Exercise objective:
Filter the listing down to the lines containing the word "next".

Records to use:
=== Section Start ===

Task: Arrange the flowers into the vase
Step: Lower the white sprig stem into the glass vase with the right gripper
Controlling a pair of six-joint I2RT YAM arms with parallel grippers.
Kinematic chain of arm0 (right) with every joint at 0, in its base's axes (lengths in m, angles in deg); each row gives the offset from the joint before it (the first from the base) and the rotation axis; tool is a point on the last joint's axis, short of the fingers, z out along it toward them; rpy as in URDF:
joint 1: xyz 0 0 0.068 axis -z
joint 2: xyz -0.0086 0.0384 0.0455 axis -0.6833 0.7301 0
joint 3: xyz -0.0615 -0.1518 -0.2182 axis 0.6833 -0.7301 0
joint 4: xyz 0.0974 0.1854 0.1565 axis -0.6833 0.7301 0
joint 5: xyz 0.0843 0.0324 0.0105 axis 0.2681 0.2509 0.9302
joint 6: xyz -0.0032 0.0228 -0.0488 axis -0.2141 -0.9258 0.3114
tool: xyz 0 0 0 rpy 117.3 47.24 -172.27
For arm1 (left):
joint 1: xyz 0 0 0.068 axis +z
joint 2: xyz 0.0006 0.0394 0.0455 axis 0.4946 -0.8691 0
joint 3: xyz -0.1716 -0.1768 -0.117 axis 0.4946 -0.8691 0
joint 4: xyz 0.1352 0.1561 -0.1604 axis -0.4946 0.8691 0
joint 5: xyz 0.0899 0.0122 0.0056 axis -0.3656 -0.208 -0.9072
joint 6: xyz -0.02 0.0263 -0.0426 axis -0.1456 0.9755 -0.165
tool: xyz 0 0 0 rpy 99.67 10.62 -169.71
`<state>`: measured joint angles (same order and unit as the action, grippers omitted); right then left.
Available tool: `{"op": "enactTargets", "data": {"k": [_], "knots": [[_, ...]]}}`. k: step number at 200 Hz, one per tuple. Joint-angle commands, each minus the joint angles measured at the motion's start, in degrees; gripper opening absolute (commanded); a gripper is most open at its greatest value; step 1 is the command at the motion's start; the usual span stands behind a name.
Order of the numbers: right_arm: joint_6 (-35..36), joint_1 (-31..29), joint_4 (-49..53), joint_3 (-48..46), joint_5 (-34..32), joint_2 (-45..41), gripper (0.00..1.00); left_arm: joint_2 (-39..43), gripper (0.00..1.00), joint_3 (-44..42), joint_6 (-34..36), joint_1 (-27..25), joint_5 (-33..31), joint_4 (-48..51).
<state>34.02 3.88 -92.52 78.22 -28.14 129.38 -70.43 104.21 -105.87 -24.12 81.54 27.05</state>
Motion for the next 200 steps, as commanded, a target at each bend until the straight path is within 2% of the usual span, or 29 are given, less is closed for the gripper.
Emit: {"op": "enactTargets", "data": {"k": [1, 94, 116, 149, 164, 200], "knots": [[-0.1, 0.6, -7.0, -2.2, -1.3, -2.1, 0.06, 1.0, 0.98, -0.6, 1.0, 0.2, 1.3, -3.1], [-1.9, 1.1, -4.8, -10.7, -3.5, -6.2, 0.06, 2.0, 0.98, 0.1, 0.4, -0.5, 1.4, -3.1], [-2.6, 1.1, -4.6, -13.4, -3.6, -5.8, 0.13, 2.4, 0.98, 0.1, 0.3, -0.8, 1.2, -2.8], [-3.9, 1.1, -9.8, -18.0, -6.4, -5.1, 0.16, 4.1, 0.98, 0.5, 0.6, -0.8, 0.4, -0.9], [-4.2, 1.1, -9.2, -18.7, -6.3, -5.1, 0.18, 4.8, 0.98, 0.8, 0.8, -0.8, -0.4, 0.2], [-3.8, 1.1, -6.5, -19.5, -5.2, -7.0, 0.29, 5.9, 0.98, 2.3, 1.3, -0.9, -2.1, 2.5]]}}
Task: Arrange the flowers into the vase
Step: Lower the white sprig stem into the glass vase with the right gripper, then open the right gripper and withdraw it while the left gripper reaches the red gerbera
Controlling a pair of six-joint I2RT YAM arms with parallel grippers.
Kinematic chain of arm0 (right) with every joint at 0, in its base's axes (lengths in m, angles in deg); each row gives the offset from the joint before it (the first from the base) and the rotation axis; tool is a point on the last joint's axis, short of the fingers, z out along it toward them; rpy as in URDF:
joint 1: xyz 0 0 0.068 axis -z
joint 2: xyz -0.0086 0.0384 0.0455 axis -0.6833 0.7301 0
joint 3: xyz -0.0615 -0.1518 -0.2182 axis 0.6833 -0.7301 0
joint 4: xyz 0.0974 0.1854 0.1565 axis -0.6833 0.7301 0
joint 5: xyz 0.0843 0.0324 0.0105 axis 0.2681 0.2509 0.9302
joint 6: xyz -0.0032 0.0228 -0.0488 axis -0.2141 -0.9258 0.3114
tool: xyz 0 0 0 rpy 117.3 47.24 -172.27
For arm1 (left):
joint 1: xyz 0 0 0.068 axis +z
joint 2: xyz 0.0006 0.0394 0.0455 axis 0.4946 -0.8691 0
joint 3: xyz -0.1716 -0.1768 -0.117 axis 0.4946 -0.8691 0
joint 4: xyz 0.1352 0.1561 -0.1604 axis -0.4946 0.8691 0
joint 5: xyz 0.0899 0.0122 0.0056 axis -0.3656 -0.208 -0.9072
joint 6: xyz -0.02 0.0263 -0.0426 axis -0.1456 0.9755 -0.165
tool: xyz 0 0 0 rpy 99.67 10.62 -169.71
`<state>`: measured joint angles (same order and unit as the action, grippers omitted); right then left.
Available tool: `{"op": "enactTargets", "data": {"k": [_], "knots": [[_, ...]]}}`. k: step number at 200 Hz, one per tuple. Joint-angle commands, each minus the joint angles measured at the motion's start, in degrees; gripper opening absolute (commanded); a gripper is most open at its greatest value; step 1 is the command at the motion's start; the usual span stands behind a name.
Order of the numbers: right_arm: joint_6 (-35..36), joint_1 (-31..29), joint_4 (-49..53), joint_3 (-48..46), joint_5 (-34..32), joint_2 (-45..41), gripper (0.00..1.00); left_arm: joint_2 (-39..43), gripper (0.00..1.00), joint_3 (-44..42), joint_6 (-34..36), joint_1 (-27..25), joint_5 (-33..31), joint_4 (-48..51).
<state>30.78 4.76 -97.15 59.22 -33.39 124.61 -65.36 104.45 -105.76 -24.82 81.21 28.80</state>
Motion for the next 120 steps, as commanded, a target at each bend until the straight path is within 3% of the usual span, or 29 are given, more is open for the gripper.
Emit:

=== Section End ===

Solution to this exercise:
Motion for the next 200 steps, as commanded, a target at each bend until the straight path is within 2% of the usual span, or 29 are given, less is closed for the gripper.
Motion for the next 120 steps, as commanded, a target at each bend until the straight path is within 3% of the usual span, or 29 are given, more is open for the gripper.

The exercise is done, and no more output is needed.